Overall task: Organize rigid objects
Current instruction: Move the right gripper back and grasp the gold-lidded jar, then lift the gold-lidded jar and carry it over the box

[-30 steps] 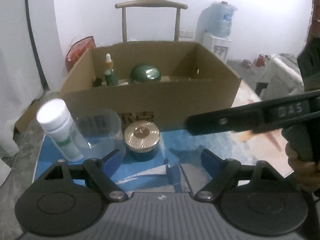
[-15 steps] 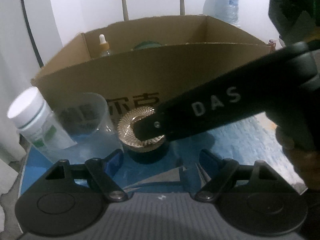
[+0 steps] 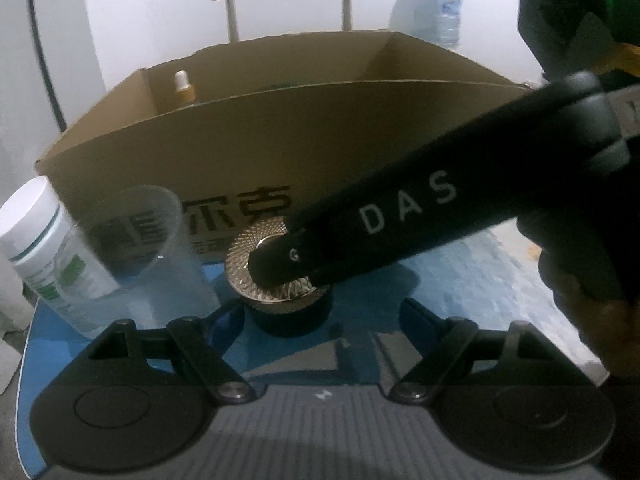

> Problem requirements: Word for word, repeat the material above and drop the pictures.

> Answer space:
Overall task: Organize rigid objects
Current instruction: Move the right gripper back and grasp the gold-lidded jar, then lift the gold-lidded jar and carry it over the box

[-30 steps] 
[-15 steps] 
[+0 steps] 

There is nothing further to this answer.